Archive for August, 2008


Why You Don’t See a Lot of Verilog or VHDL on This Site

August 31, 2008

I get a lot of emails from readers from all over the world. Many want me to help them with their latest design or problem. This is OK, after all this is what this site is all about – giving tips, tricks and helping other designers making their steps through the complex world of ASIC digital design.

Many ask me for solutions directly in Verilog or VHDL. Although this would be pretty simple to give, I try to make sure NOT to do so. The reason is that it is my personal belief that thinking of a design in terms of Verilog or VHDL directly is a mistake and leads to poorer designs. I am aware that some readers may differ, but I repeatedly saw this kind of thinking leading to bigger, power hungry and faulty designs.

Moreover, I am in the opinion that for design work it is not necessary to know all the ins and outs of VHDL or Verilog (this is different if you do modeling, especially for a mixed signal project).
Eventually we all have to write code, but if you would look at my code you’d see it is extremely simple. For example, I rarely use any “for” statement and strictly try not using arrays.

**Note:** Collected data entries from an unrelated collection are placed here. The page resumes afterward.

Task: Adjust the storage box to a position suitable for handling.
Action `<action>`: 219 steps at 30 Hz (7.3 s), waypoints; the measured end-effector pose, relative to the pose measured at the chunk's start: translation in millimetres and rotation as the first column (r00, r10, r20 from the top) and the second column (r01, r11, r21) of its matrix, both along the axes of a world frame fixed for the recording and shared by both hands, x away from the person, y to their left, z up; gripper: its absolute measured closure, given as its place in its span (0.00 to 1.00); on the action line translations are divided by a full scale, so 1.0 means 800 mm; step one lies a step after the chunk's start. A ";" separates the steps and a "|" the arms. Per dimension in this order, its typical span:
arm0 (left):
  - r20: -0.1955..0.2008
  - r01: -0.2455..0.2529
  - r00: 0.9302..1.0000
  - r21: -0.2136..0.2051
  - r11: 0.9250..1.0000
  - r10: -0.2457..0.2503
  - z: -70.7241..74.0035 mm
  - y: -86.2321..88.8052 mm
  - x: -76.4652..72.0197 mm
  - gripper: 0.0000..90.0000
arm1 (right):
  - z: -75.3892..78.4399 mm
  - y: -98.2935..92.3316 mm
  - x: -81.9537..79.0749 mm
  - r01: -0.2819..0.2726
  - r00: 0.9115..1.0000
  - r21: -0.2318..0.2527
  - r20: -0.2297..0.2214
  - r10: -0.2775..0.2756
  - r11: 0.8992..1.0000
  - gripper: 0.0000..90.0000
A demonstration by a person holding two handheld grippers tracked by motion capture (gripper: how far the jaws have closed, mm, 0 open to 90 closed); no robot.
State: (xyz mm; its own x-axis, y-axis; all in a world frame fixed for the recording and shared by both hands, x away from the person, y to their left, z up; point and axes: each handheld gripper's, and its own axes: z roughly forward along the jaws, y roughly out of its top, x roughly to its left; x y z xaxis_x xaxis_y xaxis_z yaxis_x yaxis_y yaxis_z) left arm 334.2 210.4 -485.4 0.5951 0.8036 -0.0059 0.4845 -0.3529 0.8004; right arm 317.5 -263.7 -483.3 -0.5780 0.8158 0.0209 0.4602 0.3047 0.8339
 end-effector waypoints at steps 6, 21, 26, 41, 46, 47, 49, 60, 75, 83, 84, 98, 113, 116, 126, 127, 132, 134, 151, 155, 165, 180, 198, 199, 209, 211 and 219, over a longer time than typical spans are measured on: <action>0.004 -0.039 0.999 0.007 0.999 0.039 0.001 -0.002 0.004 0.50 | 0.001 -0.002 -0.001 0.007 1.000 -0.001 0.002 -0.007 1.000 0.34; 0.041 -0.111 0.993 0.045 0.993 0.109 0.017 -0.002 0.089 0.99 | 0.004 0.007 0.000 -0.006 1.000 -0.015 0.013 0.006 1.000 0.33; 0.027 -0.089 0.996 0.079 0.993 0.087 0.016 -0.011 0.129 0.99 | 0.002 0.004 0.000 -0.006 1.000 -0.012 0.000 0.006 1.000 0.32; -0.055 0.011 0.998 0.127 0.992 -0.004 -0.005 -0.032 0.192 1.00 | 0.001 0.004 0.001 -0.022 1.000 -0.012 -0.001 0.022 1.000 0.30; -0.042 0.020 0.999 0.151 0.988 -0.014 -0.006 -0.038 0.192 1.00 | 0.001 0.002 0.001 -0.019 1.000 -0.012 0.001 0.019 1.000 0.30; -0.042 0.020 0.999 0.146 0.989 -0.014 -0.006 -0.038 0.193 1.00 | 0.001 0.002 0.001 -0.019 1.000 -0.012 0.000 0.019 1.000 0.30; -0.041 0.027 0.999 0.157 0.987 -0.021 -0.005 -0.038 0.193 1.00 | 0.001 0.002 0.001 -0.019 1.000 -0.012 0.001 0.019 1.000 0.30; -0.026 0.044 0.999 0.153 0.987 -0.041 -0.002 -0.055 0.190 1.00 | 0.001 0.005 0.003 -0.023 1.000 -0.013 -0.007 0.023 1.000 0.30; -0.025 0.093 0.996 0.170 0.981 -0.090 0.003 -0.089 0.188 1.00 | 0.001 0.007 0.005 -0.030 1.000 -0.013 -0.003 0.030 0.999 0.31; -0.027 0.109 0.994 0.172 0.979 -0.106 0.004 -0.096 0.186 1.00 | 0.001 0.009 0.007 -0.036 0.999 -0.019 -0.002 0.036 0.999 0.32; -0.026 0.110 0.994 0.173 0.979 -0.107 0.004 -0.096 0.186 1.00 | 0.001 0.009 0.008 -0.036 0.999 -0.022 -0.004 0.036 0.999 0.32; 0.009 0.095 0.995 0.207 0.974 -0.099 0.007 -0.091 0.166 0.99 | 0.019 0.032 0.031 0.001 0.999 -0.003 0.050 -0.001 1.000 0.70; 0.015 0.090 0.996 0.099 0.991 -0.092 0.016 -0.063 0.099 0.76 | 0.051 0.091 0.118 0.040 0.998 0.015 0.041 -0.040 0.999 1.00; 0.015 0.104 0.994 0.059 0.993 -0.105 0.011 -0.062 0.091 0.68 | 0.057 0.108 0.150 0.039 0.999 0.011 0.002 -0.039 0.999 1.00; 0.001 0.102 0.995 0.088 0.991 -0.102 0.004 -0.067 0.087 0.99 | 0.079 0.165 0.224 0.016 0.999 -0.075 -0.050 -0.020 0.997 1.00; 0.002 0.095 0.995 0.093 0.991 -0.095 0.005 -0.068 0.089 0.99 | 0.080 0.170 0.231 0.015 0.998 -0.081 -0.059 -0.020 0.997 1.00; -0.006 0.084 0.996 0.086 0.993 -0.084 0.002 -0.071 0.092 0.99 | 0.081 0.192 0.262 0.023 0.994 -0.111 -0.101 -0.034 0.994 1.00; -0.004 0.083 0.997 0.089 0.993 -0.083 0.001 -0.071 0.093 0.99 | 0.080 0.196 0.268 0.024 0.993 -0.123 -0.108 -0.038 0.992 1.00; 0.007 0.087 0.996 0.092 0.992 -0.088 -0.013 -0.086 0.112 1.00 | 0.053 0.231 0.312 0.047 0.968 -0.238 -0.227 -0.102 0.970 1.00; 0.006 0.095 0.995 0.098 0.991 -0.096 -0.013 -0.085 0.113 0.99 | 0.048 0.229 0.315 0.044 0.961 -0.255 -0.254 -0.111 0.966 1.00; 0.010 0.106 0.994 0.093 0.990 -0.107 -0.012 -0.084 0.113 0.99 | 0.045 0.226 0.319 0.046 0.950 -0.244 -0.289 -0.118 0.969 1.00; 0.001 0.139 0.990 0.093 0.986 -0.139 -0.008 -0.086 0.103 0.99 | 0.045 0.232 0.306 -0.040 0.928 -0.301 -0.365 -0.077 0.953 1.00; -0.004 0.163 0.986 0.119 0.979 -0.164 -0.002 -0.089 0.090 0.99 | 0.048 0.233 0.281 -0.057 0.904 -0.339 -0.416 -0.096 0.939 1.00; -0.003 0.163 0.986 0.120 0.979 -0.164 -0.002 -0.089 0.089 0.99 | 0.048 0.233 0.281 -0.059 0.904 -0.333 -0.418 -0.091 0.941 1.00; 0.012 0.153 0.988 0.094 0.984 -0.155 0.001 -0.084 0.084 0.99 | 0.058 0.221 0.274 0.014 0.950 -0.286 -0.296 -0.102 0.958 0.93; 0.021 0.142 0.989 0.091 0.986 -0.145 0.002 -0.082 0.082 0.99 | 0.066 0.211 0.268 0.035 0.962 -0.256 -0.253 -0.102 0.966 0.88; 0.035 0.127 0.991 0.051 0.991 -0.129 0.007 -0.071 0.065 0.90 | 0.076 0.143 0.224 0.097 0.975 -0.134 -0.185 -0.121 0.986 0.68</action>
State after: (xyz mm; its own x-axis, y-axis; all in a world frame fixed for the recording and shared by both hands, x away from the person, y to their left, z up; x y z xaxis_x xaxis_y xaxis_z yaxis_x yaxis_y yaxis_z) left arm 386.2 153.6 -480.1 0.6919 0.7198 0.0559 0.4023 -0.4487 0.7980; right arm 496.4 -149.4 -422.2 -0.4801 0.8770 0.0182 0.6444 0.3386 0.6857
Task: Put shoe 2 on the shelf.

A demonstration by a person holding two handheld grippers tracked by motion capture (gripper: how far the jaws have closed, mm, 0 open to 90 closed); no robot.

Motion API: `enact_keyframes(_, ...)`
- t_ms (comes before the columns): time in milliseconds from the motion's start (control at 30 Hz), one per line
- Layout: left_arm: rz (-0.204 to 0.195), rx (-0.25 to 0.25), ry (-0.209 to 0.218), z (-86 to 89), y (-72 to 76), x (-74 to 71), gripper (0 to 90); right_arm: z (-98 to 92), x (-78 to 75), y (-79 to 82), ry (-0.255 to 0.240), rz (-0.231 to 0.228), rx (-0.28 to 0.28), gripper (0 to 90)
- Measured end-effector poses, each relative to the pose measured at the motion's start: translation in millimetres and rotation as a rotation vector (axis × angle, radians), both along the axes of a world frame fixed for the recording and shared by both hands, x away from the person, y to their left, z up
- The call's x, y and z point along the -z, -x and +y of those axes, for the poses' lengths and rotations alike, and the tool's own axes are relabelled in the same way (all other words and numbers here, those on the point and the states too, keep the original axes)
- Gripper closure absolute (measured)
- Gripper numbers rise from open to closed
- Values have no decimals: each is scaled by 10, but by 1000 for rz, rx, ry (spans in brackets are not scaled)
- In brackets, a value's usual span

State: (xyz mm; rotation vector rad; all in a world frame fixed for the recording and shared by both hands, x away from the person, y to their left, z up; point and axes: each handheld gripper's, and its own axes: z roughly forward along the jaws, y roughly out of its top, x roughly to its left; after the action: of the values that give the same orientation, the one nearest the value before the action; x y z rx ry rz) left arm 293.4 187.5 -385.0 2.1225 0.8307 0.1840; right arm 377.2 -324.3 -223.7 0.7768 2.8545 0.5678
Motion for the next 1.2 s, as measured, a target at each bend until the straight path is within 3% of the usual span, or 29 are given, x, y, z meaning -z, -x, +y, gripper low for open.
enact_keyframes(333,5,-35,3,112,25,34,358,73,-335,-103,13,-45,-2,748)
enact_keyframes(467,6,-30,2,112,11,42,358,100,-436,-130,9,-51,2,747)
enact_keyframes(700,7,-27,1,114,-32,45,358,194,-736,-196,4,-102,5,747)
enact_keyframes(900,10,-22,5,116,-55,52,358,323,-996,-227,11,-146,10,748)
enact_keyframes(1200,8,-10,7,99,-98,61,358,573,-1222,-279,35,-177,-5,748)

Another important point on the subject is for you guys who interview people for a new position in your company. Please don’t ask your candidates to write something in VHDL as an interview question. I see and hear about this mistake over and over again. The candidate should know how to think in hardware terms; It is of far lesser importance if he can generate some sophisticated code.
If he/she knows what he is aiming for in hardware terms he/she will be a much better designer than a Verilog or VHDL wiz who doesn’t know what his code will be synthesized into. This is btw a very typical problem for people who come from CS background and go for design.


Max Area = 0 ?

August 24, 2008

You are working on a design, you simulated the thing and it looks promising, first synthesis run also looks clean – jobs done right? wrong!

Many ASIC designers do not care for the area of their blocks. It has to meet the max_transition, max_capacitance and timing requirements but who cares about the area? Well if you are an engineer in soul, you should care.

I completely agree that it is a well accepted strategy not to constrain for area (or max_area = 0) when you first approach synthesis. But this doesn’t mean you should ignore the synthesis area reports, even if die size is not an issue in your project.

Not thinking about the area of your design is definitely a bad habit. Given that your transition, capacitance and timing requirements are met you should aim for lower area for your designs. In many cases the tool will meet the timing requirements at the cost of huge logic duplication and parallelism. This is OK for the critical path, but if you could do better than this for the other paths why not just “help” the tool?

For example, try thinking of pre-scaling wide increment logic or pre-decode deep logical clouds with information that might be available a cycle before. This would add some flip-flops but you might find your area decreasing significantly.

There is almost no design that can’t be improved, sometimes with a lot of engineering effort, but most designs have a lot of low hanging fruits. In my current project, I was working with one of my best engineers on optimizing some big blocks that were a legacy from another designer. In almost all blocks we were able to reduce the overall size by 30% and in some cases by over 50%!! This was not because the blocks were poorly designed, it is just that the previous designer cared less about area issues.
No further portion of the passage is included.